Sir: The opinion Mark Mazower ("Democracy in the Middle East won't favour the US", 10 November) attributes to 20th-century liberals is right: "War is the result of the self-interested manoeuvrings of repressive elites." Why does Mazower not apply such insight to the repressive elites of the Arab world, calling instead for democratic Israel to be pushed into a peace deal?

The Arabs' war with Israel is an excuse for the repressive elites of the Arab world to incite their masses against a common enemy. It is a symptom, not the cause, of their failure to implement social and political reforms.

LYN JULIUS
London SW5

Sir: Robert Fisk asks whether bias is operating against Hanan Ashrawi in Australia, where a peace prize is apparently to be withdrawn from her ("Since when did 'Arab' become a dirty word?", 4 November).

While she may have condemned bombers who have killed civilians in Israel, as Robert Fisk states, is this sufficient to warrant such a prize? I frequently do the same but no one has yet suggested that I be so honoured. She on the other hand is in a position to influence those who might perpetrate such acts but I did not see in Mr Fisk's article any evidence that she had been successful, and therefore more deserving.

ROBERT COWEN
Manchester

Voyeuristic drama

Sir: The TV reporter said proudly "We've got reporters all over Soham" on the day of the jury visit. Reporters all over Soham? How thoroughly undesirable. Proper reporting of the trial is one thing. This whipping up of drama in some sort of Roman spectacle for the media is quite another. And do the families of the two tragic little girls really want their happy smiling faces to be reproduced day after day? I doubt it.

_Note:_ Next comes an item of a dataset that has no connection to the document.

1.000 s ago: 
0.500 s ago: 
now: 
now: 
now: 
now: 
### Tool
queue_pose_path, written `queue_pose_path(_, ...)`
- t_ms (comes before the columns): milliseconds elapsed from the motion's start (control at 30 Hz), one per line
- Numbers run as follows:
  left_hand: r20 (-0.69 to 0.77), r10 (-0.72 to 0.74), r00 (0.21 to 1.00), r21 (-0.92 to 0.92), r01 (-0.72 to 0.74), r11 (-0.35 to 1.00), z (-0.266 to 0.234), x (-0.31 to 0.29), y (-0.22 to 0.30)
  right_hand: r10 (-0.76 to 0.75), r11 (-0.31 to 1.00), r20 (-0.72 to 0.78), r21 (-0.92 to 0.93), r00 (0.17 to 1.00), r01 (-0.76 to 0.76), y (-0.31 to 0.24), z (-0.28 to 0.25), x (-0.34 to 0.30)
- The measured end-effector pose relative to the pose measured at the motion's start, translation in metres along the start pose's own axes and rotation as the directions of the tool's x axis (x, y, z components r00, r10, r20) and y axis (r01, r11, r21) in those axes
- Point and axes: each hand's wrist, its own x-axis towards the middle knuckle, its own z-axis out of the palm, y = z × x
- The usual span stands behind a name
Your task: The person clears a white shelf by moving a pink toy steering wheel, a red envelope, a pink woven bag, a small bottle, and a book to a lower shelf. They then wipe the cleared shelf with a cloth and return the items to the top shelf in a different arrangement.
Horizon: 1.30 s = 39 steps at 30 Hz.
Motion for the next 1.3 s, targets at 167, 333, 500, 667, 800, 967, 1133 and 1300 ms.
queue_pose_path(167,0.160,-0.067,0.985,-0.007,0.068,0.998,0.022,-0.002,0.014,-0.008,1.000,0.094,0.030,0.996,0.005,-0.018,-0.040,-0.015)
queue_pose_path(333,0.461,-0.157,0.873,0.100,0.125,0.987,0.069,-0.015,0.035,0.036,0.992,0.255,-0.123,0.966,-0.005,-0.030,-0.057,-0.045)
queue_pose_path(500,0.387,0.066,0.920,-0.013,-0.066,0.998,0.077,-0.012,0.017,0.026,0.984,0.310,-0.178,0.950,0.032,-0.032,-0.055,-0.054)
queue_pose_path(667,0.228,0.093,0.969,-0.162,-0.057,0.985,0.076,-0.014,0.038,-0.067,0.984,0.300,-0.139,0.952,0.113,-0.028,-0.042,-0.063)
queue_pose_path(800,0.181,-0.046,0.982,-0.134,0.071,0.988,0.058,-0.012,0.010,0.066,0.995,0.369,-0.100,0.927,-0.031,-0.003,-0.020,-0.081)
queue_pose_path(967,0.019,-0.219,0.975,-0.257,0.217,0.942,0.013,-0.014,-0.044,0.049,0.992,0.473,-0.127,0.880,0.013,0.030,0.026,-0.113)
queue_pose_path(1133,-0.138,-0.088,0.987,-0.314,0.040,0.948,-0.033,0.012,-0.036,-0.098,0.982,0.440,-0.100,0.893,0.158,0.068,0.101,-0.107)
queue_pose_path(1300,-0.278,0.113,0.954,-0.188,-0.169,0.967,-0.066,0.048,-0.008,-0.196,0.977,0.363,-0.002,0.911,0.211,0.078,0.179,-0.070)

What sort of voyeuristic society are we being invited to become?

CLIVE CULLERNE BOWN
Kirtlington, Oxfordshire

Artist in the kitchen

Sir: Your feature on gastropubs (10 November) reminded me of a recent experience. On a visit to a Kent village pub a polite request for more dressing on her mushroom salad from an Italian lady in our party produced an irate person from the kitchen saying she "wasn't having the customers redesigning her dishes". Gastropubs? Not for me.

GEOFFREY MYERS
Croydon, Surrey

Speed kills

Sir: So L J K Selright thinks speed limits waste life ("Speed limits waste life. They are just a tool of repression" 8 November). Does he really think that if the man who killed my daughter had been travelling at 100mph instead of only 94mph when he crashed into her, my daughter would still be here to hug her children? Shame on you sir!

G FIELD
Llandinam, Powys

Humber pride

Sir: Your correspondent (letter, 10 November ) describes "the ill-named Radio Humberside" as part of a discussion on the demise of the former county council that chose to share the name "Humberside" for some years. I would point out that BBC Radio Humberside existed for some years before the county council adopted the same name. No nasty legacy to be forgotten here. I'm delighted to report that as the region's most listened-to radio station, the label on this particular can seems to describe quite nicely what it contains.

SIMON PATTERN
Managing Editor
BBC Radio Humberside
Hull

Tory team

Sir: So, Michael Howard has only 12 members of his shadow cabinet. Is this going to be the Dirty Dozen or the Disciples of St Michael? Time will tell.